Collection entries
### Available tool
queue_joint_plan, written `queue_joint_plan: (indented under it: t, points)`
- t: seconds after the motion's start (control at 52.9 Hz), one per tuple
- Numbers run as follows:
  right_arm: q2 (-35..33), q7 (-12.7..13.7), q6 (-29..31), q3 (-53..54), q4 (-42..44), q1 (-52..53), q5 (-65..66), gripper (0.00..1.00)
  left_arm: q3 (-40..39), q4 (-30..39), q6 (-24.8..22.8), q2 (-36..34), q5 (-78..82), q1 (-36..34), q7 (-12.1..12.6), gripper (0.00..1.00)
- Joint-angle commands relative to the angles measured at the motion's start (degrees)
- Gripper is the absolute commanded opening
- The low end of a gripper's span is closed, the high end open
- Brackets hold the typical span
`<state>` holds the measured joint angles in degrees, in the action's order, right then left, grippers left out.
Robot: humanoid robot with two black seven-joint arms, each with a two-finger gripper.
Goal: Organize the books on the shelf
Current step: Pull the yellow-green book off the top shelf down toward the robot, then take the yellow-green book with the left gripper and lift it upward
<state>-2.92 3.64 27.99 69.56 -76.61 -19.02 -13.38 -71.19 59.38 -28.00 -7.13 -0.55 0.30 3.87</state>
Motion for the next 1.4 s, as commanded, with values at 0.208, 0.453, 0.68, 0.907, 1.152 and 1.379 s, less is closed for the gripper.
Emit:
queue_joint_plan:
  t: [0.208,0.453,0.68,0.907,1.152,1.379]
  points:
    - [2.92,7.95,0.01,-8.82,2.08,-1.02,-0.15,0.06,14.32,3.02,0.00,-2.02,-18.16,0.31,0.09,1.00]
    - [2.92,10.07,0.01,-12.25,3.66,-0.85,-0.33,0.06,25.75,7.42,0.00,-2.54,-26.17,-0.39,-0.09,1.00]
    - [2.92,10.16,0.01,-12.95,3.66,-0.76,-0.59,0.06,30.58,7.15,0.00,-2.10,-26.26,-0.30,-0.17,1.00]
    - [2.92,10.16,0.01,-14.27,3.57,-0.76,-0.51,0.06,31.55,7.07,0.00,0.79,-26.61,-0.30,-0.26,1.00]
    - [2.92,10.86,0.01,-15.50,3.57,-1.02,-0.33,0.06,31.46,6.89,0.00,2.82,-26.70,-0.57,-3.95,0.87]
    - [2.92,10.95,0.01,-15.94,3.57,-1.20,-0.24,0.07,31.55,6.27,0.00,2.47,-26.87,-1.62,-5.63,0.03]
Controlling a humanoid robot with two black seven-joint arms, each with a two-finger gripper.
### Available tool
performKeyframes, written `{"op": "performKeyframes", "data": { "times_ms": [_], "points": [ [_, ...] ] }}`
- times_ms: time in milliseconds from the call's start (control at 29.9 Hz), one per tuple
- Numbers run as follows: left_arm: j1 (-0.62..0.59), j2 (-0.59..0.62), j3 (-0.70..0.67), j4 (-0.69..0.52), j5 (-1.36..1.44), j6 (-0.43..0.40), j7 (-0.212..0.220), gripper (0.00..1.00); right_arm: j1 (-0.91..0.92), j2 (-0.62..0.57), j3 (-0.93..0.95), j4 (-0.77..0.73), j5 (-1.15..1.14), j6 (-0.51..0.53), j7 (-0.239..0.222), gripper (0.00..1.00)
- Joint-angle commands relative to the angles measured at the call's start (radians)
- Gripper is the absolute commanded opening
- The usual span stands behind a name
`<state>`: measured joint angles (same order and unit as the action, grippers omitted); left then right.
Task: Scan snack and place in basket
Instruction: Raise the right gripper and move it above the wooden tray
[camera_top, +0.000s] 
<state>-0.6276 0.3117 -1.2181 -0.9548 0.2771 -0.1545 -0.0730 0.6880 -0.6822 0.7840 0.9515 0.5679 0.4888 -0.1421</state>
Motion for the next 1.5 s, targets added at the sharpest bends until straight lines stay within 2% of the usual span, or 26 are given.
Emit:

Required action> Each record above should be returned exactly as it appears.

Reply to the task>
### Available tool
queue_joint_plan, written `queue_joint_plan: (indented under it: t, points)`
- t: seconds after the motion's start (control at 52.9 Hz), one per tuple
- Numbers run as follows:
  right_arm: q2 (-35..33), q7 (-12.7..13.7), q6 (-29..31), q3 (-53..54), q4 (-42..44), q1 (-52..53), q5 (-65..66), gripper (0.00..1.00)
  left_arm: q3 (-40..39), q4 (-30..39), q6 (-24.8..22.8), q2 (-36..34), q5 (-78..82), q1 (-36..34), q7 (-12.1..12.6), gripper (0.00..1.00)
- Joint-angle commands relative to the angles measured at the motion's start (degrees)
- Gripper is the absolute commanded opening
- The low end of a gripper's span is closed, the high end open
- Brackets hold the typical span
`<state>` holds the measured joint angles in degrees, in the action's order, right then left, grippers left out.
Robot: humanoid robot with two black seven-joint arms, each with a two-finger gripper.
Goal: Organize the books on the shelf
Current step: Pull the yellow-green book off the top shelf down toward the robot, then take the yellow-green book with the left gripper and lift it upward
<state>-2.92 3.64 27.99 69.56 -76.61 -19.02 -13.38 -71.19 59.38 -28.00 -7.13 -0.55 0.30 3.87</state>
Motion for the next 1.4 s, as commanded, with values at 0.208, 0.453, 0.68, 0.907, 1.152 and 1.379 s, less is closed for the gripper.
Emit:
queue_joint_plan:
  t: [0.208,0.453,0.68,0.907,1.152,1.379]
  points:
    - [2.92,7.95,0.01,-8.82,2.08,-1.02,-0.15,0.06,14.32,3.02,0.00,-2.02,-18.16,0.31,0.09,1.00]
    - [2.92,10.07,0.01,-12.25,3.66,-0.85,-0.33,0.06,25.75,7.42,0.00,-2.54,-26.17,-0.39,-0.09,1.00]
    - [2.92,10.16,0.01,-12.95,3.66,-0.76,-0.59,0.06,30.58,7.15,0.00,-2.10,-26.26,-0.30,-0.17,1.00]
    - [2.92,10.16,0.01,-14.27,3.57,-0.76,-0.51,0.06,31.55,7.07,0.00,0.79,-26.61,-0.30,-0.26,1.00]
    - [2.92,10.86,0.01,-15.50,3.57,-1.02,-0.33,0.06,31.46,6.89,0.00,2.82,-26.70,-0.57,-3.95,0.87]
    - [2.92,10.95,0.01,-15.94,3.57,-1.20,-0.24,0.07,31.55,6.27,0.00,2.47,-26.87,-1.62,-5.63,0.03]
Controlling a humanoid robot with two black seven-joint arms, each with a two-finger gripper.
### Available tool
performKeyframes, written `{"op": "performKeyframes", "data": { "times_ms": [_], "points": [ [_, ...] ] }}`
- times_ms: time in milliseconds from the call's start (control at 29.9 Hz), one per tuple
- Numbers run as follows: left_arm: j1 (-0.62..0.59), j2 (-0.59..0.62), j3 (-0.70..0.67), j4 (-0.69..0.52), j5 (-1.36..1.44), j6 (-0.43..0.40), j7 (-0.212..0.220), gripper (0.00..1.00); right_arm: j1 (-0.91..0.92), j2 (-0.62..0.57), j3 (-0.93..0.95), j4 (-0.77..0.73), j5 (-1.15..1.14), j6 (-0.51..0.53), j7 (-0.239..0.222), gripper (0.00..1.00)
- Joint-angle commands relative to the angles measured at the call's start (radians)
- Gripper is the absolute commanded opening
- The usual span stands behind a name
`<state>`: measured joint angles (same order and unit as the action, grippers omitted); left then right.
Task: Scan snack and place in basket
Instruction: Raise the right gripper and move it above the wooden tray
[camera_top, +0.000s] 
<state>-0.6276 0.3117 -1.2181 -0.9548 0.2771 -0.1545 -0.0730 0.6880 -0.6822 0.7840 0.9515 0.5679 0.4888 -0.1421</state>
Motion for the next 1.5 s, targets added at the sharpest bends until straight lines stay within 2% of the usual span, or 26 are given.
Emit:

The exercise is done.